The industry reaction to fee pressure has only exacerbated the problem, argues one report
The problem of fee compression in asset management can be traced back to multiple causes, prompting managers to pursue different solutions. But instead of solving the problem, asset managers appear to be caught in a feedback loop as the solutions and causes interact.
A new report from Cerulli Associates looked into the impact of fee compression on asset managers in the US. The average fees for active management products have reportedly fallen across the board over the past three years, with average expense ratios across mutual fund categories going down by 9.8%.
A major tailwind behind this trend has been regulation, specifically the US Department of Labor (DOL) conflict of interest rule that focused on fiduciary duty in investment advice. While the enforcement mechanisms supporting the rule may not materialize, advisory firms handling retirement accounts have worked hard to become rule-compliant by disclosing fees.

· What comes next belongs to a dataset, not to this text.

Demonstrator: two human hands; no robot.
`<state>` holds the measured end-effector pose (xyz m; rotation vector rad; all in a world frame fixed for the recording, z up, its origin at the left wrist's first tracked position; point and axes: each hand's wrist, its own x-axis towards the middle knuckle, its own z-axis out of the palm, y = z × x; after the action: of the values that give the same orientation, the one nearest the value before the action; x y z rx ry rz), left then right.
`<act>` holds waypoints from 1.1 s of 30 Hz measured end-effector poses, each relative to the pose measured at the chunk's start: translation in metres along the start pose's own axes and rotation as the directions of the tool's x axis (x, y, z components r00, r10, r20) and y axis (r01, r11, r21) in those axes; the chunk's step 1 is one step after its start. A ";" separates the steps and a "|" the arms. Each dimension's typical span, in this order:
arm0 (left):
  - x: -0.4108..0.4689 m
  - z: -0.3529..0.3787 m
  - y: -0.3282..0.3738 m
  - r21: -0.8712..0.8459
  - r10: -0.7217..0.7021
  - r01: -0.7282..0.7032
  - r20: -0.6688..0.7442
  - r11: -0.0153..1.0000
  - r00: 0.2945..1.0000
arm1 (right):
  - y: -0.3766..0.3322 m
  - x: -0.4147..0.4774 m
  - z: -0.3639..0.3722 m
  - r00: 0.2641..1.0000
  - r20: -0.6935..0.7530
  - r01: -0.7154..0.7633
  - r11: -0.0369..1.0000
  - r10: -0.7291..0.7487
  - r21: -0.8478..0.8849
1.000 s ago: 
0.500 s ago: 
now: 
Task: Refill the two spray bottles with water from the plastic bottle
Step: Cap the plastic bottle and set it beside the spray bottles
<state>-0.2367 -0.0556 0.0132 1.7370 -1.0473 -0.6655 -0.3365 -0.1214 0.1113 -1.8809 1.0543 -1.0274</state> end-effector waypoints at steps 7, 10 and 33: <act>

Intermediaries that buy investments have also been forced into a more formal buying process, compelling them to look for lower-priced investments as part of their due diligence. This adds to the pressure for asset managers to lower fees, as those who don’t risk being screened out at the early stages of the research process.
“[F]ees in asset manager products are going to zero in some cases as asset managers seek to provide asset allocation for a fee while pricing the underlying components for a low fee,” Cerulli added. Through robo platforms and model portfolios, asset managers are slowly creeping into the asset-allocation space traditionally occupied by wealth management — one that advisors are increasingly willing to give up as they focus more on strengthening client relationships and scaling their business.
The trend toward automation will continue to squeeze fees in wealth management, Cerulli said, though wealth managers could also automate basic transactions and therefore bring down the costs to the client.
“The growth of asset allocation advice and digital platforms demonstrates how asset and wealth managers are using these industry trends to enter each other’s value chains and attempt to capture a greater share of a shrinking fee pool,” the report said.